**PROMPT**
Go through the data below. List every line that holds the word "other".

**INFORMATION PROVIDED**
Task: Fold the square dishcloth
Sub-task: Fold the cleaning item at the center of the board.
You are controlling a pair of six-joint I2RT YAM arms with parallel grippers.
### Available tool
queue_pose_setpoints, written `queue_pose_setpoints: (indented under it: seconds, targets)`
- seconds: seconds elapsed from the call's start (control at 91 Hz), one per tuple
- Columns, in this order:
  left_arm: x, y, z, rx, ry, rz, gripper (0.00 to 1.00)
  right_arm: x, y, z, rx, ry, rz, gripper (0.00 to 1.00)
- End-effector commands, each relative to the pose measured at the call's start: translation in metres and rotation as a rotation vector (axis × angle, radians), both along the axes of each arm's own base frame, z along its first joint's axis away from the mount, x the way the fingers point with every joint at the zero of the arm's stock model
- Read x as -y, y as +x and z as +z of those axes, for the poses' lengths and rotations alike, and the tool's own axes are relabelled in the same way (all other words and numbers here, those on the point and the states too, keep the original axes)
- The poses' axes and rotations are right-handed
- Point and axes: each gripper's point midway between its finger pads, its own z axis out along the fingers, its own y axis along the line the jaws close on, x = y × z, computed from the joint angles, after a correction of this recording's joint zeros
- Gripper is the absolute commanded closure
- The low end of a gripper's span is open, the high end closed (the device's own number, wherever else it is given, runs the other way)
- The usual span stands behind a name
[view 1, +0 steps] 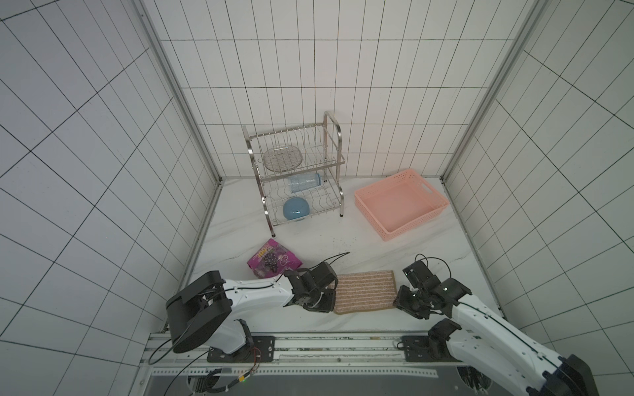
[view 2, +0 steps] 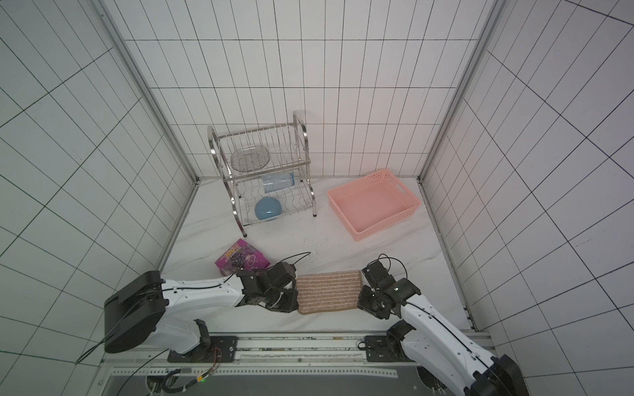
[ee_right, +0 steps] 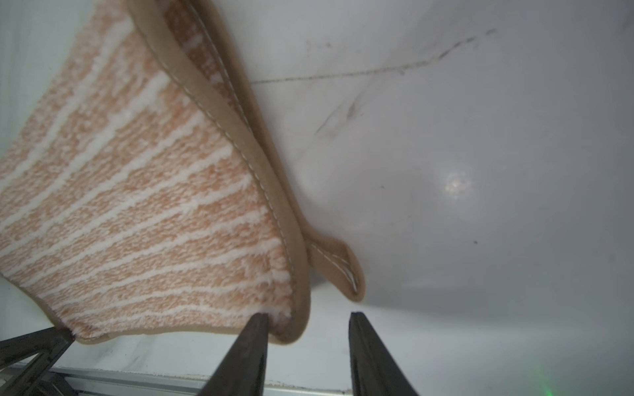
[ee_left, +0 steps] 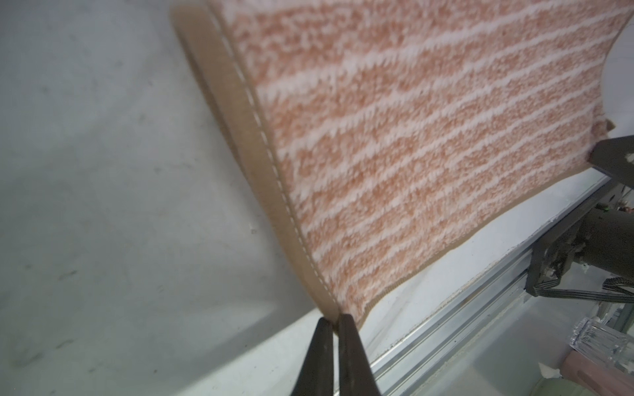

**RESULT FOR THIS TASK**
- Read x as -y, y as +x and z as +z of those axes, for the poses' lengths and rotations alike, and the tool's own axes are relabelled in the same way (all other words and numbers here, those on the point and the states too, keep the original axes)
- The low end of a gripper's span is open, the high end closed (the device's own number, wherever else it is given, runs the other way)

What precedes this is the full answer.